● **INSTRUCTIONS TO FOLLOW**:
Every line below that holds the string "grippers" should be copied out.

======== DATA EXCERPT

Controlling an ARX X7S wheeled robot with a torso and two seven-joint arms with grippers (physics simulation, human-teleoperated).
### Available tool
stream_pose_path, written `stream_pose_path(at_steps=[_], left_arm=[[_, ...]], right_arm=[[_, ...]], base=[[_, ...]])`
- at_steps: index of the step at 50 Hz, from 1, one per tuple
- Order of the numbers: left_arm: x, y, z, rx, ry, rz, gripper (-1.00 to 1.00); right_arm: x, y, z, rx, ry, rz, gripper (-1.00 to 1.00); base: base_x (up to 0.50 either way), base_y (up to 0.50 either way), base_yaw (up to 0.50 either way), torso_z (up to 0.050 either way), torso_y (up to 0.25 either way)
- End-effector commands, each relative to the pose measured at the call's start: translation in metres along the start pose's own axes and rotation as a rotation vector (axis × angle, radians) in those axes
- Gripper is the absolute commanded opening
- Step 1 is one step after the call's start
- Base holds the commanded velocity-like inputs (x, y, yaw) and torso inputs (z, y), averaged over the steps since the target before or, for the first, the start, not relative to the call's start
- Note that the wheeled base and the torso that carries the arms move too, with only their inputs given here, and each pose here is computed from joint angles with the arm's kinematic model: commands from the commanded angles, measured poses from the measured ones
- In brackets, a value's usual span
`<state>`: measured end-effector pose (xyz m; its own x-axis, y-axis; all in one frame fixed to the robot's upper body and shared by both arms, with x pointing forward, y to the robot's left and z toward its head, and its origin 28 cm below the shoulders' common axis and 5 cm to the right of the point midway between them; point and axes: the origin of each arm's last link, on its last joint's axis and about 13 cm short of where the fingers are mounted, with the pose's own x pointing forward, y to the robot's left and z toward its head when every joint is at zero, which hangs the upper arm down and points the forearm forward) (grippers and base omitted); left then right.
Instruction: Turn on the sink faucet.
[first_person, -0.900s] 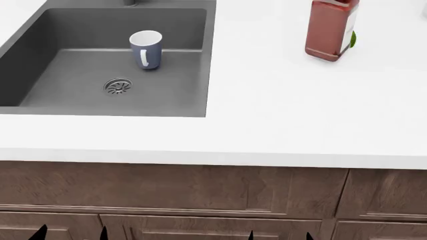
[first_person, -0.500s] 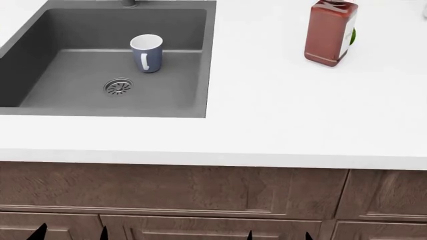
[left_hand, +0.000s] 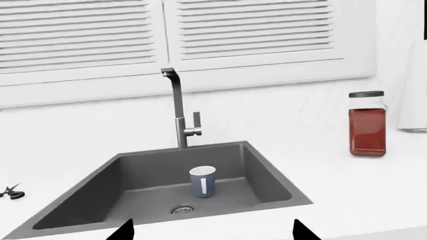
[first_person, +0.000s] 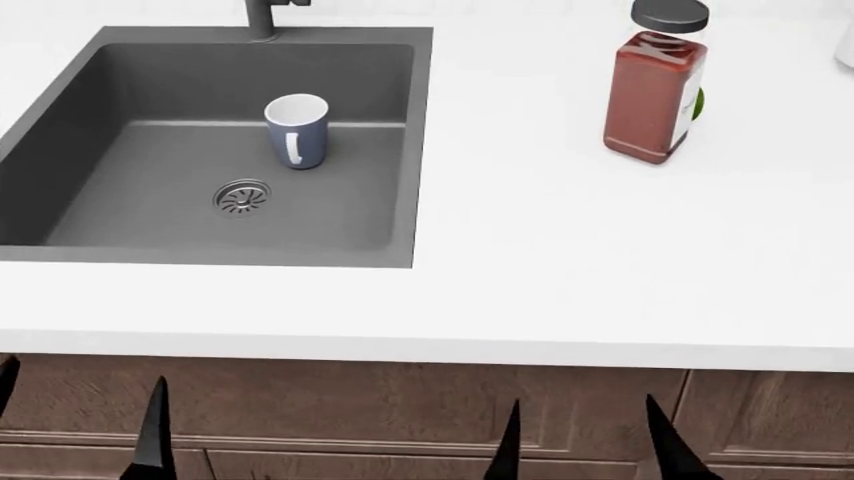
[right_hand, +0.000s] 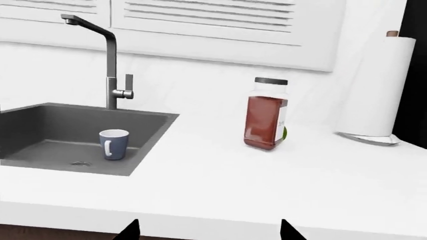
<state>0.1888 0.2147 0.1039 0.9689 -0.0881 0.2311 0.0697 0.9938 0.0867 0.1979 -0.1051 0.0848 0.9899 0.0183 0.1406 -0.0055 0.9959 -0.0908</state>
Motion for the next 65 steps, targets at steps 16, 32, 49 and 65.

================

● **SOLUTION FOR THIS PROBLEM**:
Controlling an ARX X7S wheeled robot with a torso and two seven-joint arms with grippers (physics simulation, human-teleoperated).
`<state>`: measured end-effector pose (xyz m; its own x-axis, y-axis; all in one frame fixed to the robot's upper body and shared by both arms, with x pointing forward, y to the robot's left and z toward its head, and its origin 28 cm below the shoulders' common axis and 5 cm to the right of the point midway between them; point and axes: the origin of each arm's last link, on its last joint's axis and about 13 cm short of where the fingers are mounted, with the pose's own x pointing forward, y to the robot's left and z toward its head when every joint is at zero, which hangs the upper arm down and points the forearm forward) (grippers and base omitted); left then right.

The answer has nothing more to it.